Nephrology, Dialysis and Transplantation Department, CHU Clermont-Ferrand, Gabriel Montpied Hospital, CHU G. Montpied, 58 Rue Montalembert, 63000, Clermont-Ferrand, France.
INRAE UMR 1019, Human Nutrition Unit, Clermont Auvergne University, Clermont-Ferrand, France.
Sci Rep. 2024 Aug 26;14(1):19778. doi: 10.1038/s41598-024-70708-9.

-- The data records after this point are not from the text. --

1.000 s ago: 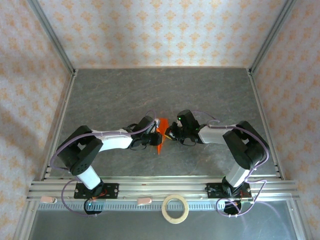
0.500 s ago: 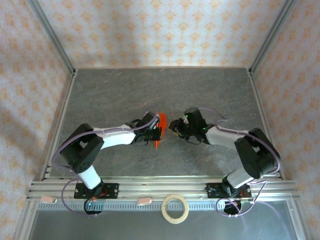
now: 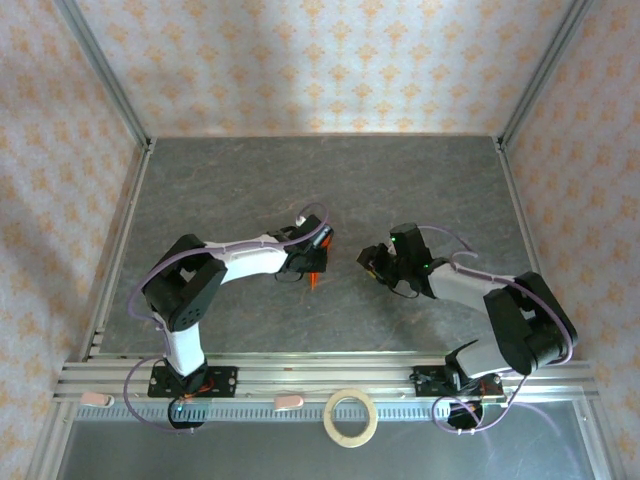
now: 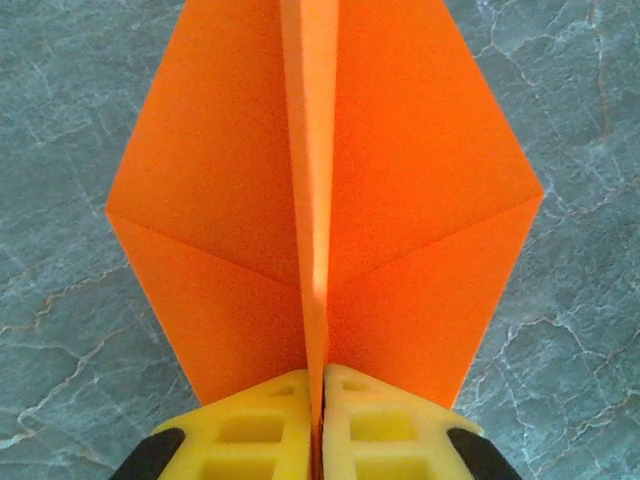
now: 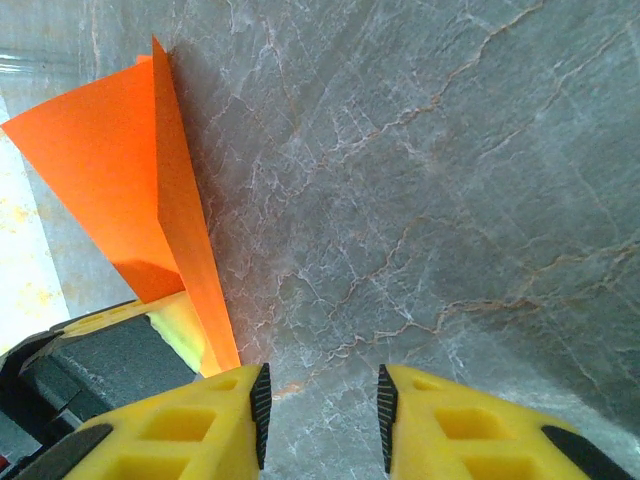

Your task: Fold a paper plane with a square sheet of paper (pick it up from the middle)

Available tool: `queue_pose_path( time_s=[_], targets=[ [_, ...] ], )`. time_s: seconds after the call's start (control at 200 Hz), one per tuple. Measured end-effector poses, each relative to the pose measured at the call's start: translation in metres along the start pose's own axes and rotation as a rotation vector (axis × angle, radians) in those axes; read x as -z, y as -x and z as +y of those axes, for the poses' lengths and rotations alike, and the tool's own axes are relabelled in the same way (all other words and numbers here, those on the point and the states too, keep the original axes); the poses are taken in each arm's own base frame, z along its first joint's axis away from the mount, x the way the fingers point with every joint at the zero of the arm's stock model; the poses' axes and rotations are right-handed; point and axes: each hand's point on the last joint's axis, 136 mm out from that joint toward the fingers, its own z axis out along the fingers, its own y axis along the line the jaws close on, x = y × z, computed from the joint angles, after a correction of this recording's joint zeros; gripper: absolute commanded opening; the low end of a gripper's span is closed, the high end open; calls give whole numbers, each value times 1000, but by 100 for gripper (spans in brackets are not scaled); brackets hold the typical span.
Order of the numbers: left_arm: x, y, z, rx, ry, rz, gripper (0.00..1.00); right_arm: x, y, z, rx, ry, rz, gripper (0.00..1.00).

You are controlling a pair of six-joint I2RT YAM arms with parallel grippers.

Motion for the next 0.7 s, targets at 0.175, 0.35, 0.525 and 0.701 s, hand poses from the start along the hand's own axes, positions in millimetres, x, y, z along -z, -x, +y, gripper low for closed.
queue_pose_path(
  time_s=[0.175,0.35,0.525,0.701],
  targets=[
    [0,-2,2,-5,10,13,17,0,0,0,0,2,2,36],
    [-4,-6,4,-7,22,30,21,0,0,2,3,9,2,36],
    [-4,-4,5,-8,35,23,26,0,-1,2,3,10,5,36],
    [-4,-3,7,-8,51,12,31,0,-1,2,3,10,5,36]
  ],
)
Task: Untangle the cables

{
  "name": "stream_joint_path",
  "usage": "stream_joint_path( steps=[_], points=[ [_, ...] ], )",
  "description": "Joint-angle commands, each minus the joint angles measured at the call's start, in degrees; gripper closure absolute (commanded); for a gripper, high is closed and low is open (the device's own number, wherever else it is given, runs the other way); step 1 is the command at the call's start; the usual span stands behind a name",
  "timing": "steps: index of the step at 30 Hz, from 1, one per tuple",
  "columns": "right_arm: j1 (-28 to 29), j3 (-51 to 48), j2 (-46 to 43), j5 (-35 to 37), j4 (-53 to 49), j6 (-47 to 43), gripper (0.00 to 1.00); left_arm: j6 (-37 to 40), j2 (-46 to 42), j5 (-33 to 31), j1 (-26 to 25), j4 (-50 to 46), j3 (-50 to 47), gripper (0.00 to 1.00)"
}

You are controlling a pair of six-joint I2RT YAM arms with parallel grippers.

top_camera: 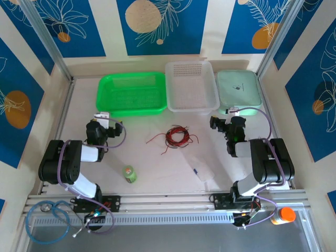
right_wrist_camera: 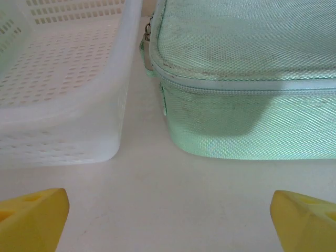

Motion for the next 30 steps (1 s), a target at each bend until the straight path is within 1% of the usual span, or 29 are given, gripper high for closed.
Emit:
stream_joint_path(
  steps=[1,28,29,30],
  points=[
    [-0.4,0.2,-0.5,-0.6,1.7,0.9,0.01,0.7,-0.3,0.3,-0.6,-0.2,1.2,0.00],
    [0.3,0.2,-0.4,0.2,1.9,0.3,0.01,0.5,-0.3,0.5,-0.5,-0.4,1.3,0.00],
    [0.3,0.1,-0.6,0.1,2.2,0.3,0.04,0.5,-0.3,0.5,-0.4,-0.4,1.3,0.00],
    [0.4,0.1,-1.0,0.0,2.2,0.0,0.10,0.5,-0.3,0.5,-0.5,-0.4,1.3,0.00]
  ],
)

Regional citrate anticoagulation use in intermittent hemodialysis is limited by the increased risk of metabolic complications due to faster solute exchanges than with continuous renal replacement therapies. Several simplifications have been proposed. The objective of this study was to validate a mathematical model of hemodialysis anticoagulated with citrate that was then used to evaluate different prescription scenarios on anticoagulant effectiveness (free calcium concentration in dialysis filter) and calcium balance. A study was conducted in hemodialyzed patients with a citrate infusion into the arterial line and a 1.25 mmol/L calcium dialysate. Calcium and citrate concentrations were measured upstream and downstream of the citrate infusion site and in the venous line. The values measured in the venous lines were compared with those predicted by the model using Bland and Altman diagrams. The model was then used with 22 patients to make simulations. The model can predict the concentration of free calcium, bound to citrate or albumin, accurately. Irrespective of the prescription scenario a decrease in free calcium below 0.4 mmol/L was obtained only in a fraction of the dialysis filter. A zero or slightly negative calcium balance was observed, and should be taken into account in case of prolonged use.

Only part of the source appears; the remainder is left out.